Alternatively, Governors should be given express authority to use unemployment insurance to fund an emergency wage support program in their States, again to subsidize employment. Under this scenario, States would automatically write checks to all eligible small businesses in their states using some portion of their unemployment funds and small business loan money allocated for their states. Any company that repaid the money would be out of the sales tax increase (some problems with that on the back end, but might work to get it out the door).
ADDITIONAL NOTES
Small businesses facing business interruption need special attention in a stimulus package to address the economic impact of the COVID-19 crisis. Roughly half of America’s population is under a stay at home order and thus closure or reduced operations are mandated for many businesses and are the responsible choice for others. Many small businesses lack the capital cushion or access to credit that will help larger businesses survive a prolonged period of reduced or zero activity. Most do not have necessary access to lending, as banks are unlikely to extend credit to small businesses which may have been sound before the crisis, but may also struggle to survive it. And time is of the essence: gap financing is essential to meet fixed costs during the business interruption.
In the aggregate, small businesses (employing <500 people) make up ~46% of private, non-farm US GDP, and employ ~48% of the US workforce, while ~18% of US workers are employed by businesses with fewer than 20 employees. Of American enterprises, ~40% have revenue under $100,000, and over 70% have revenue under $500,000. It is imperative to provide a bridge for small, main street businesses to remain viable during prolonged COVID-related business interruption. Particularly because large companies are getting support from Congress’ action and in the case of the Airline Industry, their support is contingent on them keeping their employees in their jobs and not being laid off and forced on to the unemployment lines. If the airlines are able to keep their employees on the job, all small businesses should have that option as well. essential that measures to address to the special needs of small businesses be part of the response.
Below are some preliminary questions that need to be answered to flesh out the idea:
1) What size businesses should be eligible?
2) To that end, how does the distribution of businesses by financials look? For example, how many businesses have a gross revenue of $1mm or less? What is their payroll?
3) What should maximum loan size be as a percent of revenue or EBIT?
4) What would the program cost at different specification levels, net of repayment?
5) When should repayment begin?

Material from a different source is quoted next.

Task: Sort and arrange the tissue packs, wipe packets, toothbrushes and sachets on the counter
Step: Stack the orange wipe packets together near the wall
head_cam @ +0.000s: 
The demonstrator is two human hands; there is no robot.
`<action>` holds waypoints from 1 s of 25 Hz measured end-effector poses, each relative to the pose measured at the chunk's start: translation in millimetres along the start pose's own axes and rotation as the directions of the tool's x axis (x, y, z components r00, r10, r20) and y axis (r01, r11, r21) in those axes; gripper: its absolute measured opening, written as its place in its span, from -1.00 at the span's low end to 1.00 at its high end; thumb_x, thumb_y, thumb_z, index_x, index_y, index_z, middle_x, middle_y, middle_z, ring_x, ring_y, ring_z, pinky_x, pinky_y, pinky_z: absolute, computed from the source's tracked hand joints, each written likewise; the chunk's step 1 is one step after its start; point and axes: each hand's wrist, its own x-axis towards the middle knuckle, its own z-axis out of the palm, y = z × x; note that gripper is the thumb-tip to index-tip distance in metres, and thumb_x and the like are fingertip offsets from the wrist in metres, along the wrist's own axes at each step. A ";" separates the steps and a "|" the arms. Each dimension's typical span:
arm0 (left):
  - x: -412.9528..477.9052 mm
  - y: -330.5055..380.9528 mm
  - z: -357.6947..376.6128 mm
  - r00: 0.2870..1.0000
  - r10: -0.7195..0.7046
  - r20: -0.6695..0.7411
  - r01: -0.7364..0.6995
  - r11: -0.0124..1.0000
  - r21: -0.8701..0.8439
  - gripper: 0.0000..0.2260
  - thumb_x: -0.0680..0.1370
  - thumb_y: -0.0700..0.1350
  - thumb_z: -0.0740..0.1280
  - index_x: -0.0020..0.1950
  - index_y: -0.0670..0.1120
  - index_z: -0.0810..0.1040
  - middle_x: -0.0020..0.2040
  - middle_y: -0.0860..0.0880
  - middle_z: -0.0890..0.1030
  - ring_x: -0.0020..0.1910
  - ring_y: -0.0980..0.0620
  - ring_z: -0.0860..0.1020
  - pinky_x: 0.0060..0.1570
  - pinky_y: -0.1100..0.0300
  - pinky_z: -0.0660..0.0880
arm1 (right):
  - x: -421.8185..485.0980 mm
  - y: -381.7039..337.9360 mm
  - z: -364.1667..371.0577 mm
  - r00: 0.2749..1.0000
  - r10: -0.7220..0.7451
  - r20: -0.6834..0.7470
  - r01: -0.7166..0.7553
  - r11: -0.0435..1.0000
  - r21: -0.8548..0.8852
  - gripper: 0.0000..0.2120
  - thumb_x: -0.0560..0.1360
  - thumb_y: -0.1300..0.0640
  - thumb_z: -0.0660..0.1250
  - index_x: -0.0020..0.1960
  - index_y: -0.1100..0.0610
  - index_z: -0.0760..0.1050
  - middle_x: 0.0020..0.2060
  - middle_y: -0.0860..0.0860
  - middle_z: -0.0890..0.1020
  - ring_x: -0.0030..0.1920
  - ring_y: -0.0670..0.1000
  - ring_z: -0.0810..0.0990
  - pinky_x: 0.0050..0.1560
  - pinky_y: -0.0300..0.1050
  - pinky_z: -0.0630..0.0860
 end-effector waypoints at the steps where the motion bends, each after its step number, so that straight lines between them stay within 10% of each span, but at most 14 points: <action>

Should there be an initial interest holiday and, if so, for how long? Should interest rates be varied to provide a more progressive form of relief?
To get a better sense of small business financials, it may be possible to query a proprietary database of small business bank statement information at the transaction level. Given that data, what questions would we want to ask? The below two came to mind, but I welcome others as well:
1) What percent of monthly revenue do small businesses have in their accounts at a given time?
2) How do monthly operating expenses break down in terms of rent, payroll, etc.?
Ultimately, banks are not likely to provide what small businesses need to weather this crisis. Temporary, repayable, and measured relief through the tax code, coupled with legislatively mandated, voluntary, or other forbearance measures, could give small businesses a much better chance at surviving the crisis period.